Italian Olympic Committee president Giovanni Malagò revealed the plans during an interview with RAI state TV on Sunday night.

Considering the fallout in Italy from the coronavirus pandemic, Malagò said “this is the best solution” in order to avoid the championships being canceled or shortened.

“It’s a decision in which we both lose but we realize this is the best — or maybe the only thing — to do,” Malago said.

The Italian federation confirmed that the proposal would be presented during an International Ski Federation (FIS) board meeting Monday. The Italian federation added that the decision to make the proposal was made jointly by the organizing committee in Cortina, the Veneto region and the Italian government.

It will be up to FIS to decide on any postponement.
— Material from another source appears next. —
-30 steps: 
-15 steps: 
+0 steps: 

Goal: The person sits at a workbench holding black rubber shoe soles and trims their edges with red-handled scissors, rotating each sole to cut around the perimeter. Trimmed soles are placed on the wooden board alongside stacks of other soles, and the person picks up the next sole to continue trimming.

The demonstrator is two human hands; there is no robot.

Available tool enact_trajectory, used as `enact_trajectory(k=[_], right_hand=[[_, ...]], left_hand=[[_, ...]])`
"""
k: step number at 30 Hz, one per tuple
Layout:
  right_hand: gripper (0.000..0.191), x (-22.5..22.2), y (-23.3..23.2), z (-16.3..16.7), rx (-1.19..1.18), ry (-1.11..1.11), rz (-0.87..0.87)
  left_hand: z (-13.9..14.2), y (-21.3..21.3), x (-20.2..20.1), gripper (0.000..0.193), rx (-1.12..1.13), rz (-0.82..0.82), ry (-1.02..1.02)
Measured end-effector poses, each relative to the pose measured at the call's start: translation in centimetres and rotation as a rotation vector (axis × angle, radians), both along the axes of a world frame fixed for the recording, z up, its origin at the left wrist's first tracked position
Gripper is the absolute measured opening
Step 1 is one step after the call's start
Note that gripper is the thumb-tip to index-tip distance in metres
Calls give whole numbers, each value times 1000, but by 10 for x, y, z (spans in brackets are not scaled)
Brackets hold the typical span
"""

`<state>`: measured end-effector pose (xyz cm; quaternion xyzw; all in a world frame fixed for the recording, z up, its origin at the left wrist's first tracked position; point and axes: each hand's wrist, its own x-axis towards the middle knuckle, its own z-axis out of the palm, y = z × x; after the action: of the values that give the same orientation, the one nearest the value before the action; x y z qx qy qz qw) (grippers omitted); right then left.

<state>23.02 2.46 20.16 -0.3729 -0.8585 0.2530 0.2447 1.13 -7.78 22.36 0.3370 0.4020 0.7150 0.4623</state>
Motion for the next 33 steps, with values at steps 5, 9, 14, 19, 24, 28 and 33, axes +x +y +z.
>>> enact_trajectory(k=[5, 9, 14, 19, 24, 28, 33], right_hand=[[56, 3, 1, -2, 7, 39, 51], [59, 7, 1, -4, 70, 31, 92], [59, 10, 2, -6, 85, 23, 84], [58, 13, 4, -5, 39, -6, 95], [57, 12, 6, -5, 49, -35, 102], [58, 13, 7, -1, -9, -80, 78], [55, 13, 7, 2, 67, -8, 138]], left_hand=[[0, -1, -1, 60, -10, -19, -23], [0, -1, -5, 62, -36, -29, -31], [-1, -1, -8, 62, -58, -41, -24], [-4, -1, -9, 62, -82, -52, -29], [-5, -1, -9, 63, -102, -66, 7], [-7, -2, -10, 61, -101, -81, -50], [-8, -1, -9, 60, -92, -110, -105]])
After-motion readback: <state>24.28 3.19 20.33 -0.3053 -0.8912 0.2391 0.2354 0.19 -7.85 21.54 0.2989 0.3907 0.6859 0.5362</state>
Cortina was already forced to cancel the World Cup Finals in March this year due to the advancing virus, which has now accounted for more than 30,000 deaths in Italy.

Moving the worlds to March 2022 would put the event one month after the Beijing Olympics and likely force FIS to cancel that season’s finals in Méribel and Courchevel, France.

The Cortina worlds are currently scheduled for Feb. 7-21, 2021.

Worlds are usually held every other winter, in odd years.

Cortina is also slated to host Alpine events during the 2026 Milan-Cortina Olympics.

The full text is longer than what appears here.